Jackson Sweatman of Smoaks was awarded the S.C. Meat Goat Project Scholarship for 2020 by the South Carolina 4-H Club and Future Farmers of America.
The son of Chris and Christine Sweatman of Adams Station Boer Goats near Smoaks, Jackson took home the $1,200 scholarship at the project’s competition. The money will go to the college of Jackson’s choice.
To win the scholarship Jackson had to complete all six parts of the contest, keep records and complete activities related to his show goat, fill out an application and resume, meet to be interviewed, and then utilize showmanship to show his meat goat. He also had to pass a test the morning of a show that covered gestation, birthing, nutrition, general health and the goat industry.
There are many other criteria that must be followed to show goats, from the type of leash to grooming. The rules are specific and must be adhered to in order to win ribbons and awards.
Jackson comes from a family that raises award-winning meat and breeding goats on their farm, Adams Station Boer Goats, near Smoaks. The herd numbers in the 40s.
He got started with goats when a friend gave him two pigmy goats. He learned from the 4-H Club how to identify desirable qualities of goats, cows, sheep and pigs. Jackson also shows hogs from time to time, some of which weigh over 300 pounds, but his favorites are the goats.
The scholarship will come in handy as he begins to prepare for college. “I plan to continue showing at least through college, and after that, I may try to have some involvement with these projects as a volunteer on the committees or mentoring. Although I will likely show livestock collegiately, I’m not entirely sure if I’ll pursue livestock as a career because I aspire to eventually own/run my family’s trucking company. I will likely attend college for a degree in business management,” said Jackson.
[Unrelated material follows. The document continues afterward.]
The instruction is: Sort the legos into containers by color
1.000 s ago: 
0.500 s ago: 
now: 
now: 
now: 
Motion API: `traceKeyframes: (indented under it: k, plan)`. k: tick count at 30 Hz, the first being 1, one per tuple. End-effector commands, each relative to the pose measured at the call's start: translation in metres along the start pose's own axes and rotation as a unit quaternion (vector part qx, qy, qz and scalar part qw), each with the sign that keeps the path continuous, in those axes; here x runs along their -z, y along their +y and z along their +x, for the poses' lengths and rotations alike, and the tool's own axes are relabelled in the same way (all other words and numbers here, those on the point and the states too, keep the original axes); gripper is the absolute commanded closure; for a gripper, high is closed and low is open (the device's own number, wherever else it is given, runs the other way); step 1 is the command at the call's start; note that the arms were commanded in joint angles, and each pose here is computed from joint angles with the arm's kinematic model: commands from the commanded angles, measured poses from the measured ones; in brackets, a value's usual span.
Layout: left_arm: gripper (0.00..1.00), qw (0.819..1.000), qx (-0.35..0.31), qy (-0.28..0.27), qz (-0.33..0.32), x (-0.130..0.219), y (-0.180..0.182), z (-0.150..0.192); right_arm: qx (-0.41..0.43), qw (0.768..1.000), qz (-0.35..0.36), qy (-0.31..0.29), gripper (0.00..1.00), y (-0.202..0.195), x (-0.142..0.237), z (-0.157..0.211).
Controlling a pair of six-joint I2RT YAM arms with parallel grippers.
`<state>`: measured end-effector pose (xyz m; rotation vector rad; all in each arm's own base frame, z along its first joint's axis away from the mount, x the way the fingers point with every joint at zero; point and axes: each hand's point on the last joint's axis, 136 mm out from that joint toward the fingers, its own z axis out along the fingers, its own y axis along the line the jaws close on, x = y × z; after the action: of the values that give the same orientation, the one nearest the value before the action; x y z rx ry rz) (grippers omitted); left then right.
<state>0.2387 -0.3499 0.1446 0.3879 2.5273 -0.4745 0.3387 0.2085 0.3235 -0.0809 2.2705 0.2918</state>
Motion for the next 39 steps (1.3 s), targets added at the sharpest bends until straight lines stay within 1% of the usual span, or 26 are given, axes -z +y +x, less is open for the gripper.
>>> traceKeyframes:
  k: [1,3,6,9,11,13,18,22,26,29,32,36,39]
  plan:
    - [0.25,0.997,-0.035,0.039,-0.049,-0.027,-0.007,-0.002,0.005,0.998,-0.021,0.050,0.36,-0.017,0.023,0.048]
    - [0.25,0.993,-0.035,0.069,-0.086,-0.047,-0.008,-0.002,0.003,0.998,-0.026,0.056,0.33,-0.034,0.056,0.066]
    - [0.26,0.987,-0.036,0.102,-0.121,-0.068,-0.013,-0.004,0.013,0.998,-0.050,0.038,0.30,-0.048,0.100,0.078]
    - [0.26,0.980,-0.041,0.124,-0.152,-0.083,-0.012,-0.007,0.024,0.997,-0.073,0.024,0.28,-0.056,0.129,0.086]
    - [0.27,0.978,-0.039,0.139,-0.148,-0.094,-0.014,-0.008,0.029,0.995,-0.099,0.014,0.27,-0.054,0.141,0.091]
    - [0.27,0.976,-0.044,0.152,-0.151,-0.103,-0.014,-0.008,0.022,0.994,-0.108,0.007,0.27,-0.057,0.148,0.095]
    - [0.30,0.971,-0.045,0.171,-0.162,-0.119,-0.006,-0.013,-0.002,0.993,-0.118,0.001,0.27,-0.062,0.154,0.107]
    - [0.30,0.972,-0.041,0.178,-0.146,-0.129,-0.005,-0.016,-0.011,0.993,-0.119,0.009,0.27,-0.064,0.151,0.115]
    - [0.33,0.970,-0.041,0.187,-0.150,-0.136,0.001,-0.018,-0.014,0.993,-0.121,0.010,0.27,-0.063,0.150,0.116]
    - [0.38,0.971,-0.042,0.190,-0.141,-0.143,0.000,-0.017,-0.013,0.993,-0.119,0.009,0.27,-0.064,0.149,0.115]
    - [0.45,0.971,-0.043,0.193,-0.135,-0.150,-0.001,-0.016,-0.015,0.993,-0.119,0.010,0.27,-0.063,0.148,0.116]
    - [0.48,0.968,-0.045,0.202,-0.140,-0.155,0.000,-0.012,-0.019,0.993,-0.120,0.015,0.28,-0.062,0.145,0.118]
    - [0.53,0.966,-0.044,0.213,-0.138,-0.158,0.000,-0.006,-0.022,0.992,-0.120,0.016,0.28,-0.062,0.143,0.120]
Jackson loves showing goats because he gets to make friends, travel across the state and parts of the country, meet big names in the industry, and, of course, win money. But the best part is definitely the life skills and responsibility it teaches. “Through interacting with judges, goat breeders and competitors alike, I’ve developed great people skills that I otherwise wouldn’t have learned. I’ve developed a great deal of responsibility by raising and caring for these animals’ various needs,” he said.
There is nothing he doesn’t love about showing goats except the part when the season ends and he won’t be able to see his friends for a while. One issue that he had to overcome when he first got started was to see goats that he worked with for so long sold for meat. “It really bothered me at first, but I got used to it, and I have accepted that this is just the way the industry works,” Jackson said.
“I am proud of my son,” said Jackson’s father, Chris Sweatman. “He really worked hard for this scholarship and deserves it.”
The Goat Meat Project not only gives a scholarship, but it also promotes the nutritional information about goats. Goat meat has more iron and protein, and less saturated fat, calories, and cholesterol compared to beef and chicken. Nutritionally, goat meat is far superior to any other meat.
Three ounces of goat meat has about 122 calories, 0.79 grams of saturated fat and 3.2 milligrams of iron. This is compared to 179 calories, three grams of saturated fat and 2.9 milligrams of iron in beef.
It is also very tender, but needs to be cooked properly.
Goat meat is gaining popularity as a healthy red meat, and although it is eaten almost everywhere except the USA, interest is steadily growing here. The Adams Station Boer Goats Farm is on the cutting edge and ready for consumers.